Here’s the ultimate “what’s so great about your fourteen year old?” challenge. As much as I enjoy the following story, the music itself is what slays me. I can’t imagine being prevented from hearing these harmonies! It makes me excited to think of celestial choirs. The below story is taken from here.

“Wolfgang Amadeus Mozart is widely considered to be one of the greatest musical geniuses to live. A child prodigy, who was excellent at playing music before even reaching the age of 10, Mozart has many interesting stories surrounding his life. One such story, being perhaps the most fascinating one, is the story of “Miserere Mei, Deus.” This song, translated as “Have Mercy on Me, O God,” was a song composed during the reign of Pope Urban VIII in the early 1600s. It was written by a man named Gregorio Allegri, for use exclusively in the Sistine Chapel. It was played as part of the exclusive Triduum services around Easter Time. Thus, no one could reproduce it or play it anywhere else, as only the Sistine Chapel had access to the song.* It was forbidden to transcribe or play the music anywhere else, and doing so would result in excommunication. It remained a secret for nearly 150 years.”

Here’s one of my favorite recordings of the Miserere. Listening will help you appreciate the power of this story, and if you can’t listen to the whole thing, listen to the first 45″ and from 3:10 to 4:10.

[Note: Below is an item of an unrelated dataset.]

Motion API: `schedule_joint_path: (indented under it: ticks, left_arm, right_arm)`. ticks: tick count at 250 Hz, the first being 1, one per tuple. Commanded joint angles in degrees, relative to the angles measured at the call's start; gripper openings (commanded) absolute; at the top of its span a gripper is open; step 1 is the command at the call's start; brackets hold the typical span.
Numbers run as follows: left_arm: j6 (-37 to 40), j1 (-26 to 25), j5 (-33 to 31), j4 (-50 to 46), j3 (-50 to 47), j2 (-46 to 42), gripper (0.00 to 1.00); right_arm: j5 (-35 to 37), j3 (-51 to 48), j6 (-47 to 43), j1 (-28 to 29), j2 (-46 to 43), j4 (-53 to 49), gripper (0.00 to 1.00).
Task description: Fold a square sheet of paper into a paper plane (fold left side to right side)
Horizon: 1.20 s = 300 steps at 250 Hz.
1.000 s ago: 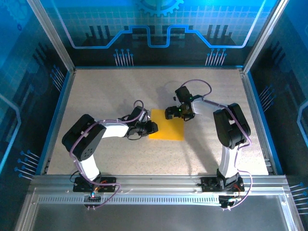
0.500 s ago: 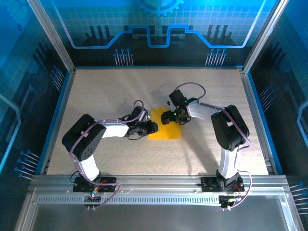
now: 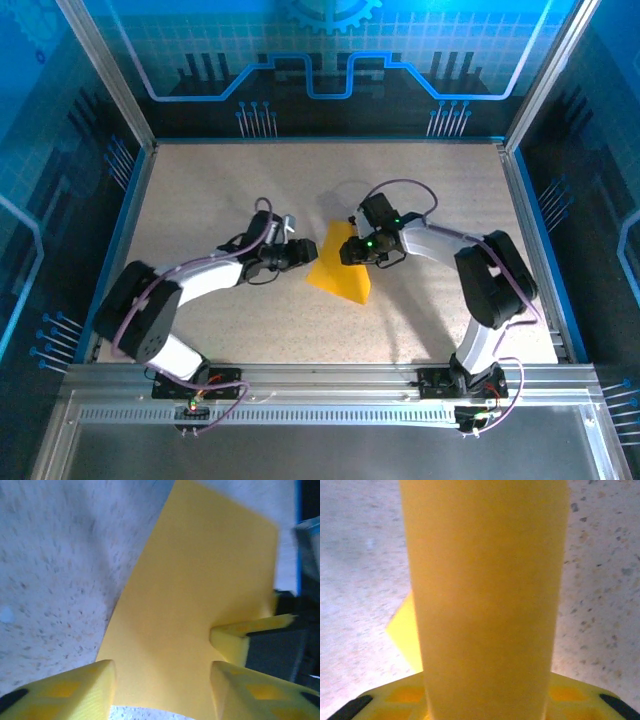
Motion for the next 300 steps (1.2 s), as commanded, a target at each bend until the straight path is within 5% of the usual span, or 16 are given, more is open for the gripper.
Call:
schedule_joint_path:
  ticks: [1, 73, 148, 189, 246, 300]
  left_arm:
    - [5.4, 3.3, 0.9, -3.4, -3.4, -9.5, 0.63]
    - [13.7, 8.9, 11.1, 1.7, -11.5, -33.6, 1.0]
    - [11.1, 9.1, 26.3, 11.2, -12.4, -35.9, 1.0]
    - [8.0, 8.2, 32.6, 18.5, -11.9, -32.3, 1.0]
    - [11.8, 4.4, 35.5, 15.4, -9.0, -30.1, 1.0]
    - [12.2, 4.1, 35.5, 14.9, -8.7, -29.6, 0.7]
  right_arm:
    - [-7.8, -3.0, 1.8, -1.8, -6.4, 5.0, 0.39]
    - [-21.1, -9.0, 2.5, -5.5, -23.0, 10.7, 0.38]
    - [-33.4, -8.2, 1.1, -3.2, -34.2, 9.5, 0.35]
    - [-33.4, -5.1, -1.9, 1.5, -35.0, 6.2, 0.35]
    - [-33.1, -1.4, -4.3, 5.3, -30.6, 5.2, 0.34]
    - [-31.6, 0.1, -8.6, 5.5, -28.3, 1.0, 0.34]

“This is the point where 14-year-old Mozart comes in. While visiting Rome, Mozart went to the Sistine Chapel and heard the song. He was enchanted by the beautiful music. Later that day, Mozart went home and, amazingly, wrote down the piece entirely from memory. You may be thinking, what is so impressive about this? However, this shows how much of a true musical genius Mozart was. Transcribing a song is incredibly difficult, especially hearing it only one time. It is very easy to mess up similar sounding notes, and remembering the song from only one listen is also incredibly challenging. However, what I just told you was the difficulty of transcribing a normal song. What Mozart transcribed was Miserere Mei, Deus, a 15 minute long, 9 part choral song. Essentially, Mozart transcribed 9 different lines of melody, playing all at once for 15 minutes straight, from his own memory after hearing the song only once. Not only was he able to transcribe the song, but he also did it nearly perfectly in one try.”

“Mozart would go back a few days later to make corrections to his transcription. Eventually, it was discovered that he had made this piece. However, Mozart was never punished. Instead, the Pope summoned him and commended him for his immense feat of musical genius.”


*I have seen other sources suggested two other copies were allowed outside of the Vatican: for the Holy Roman Emperor, and for the King of Spain. But the main idea stands!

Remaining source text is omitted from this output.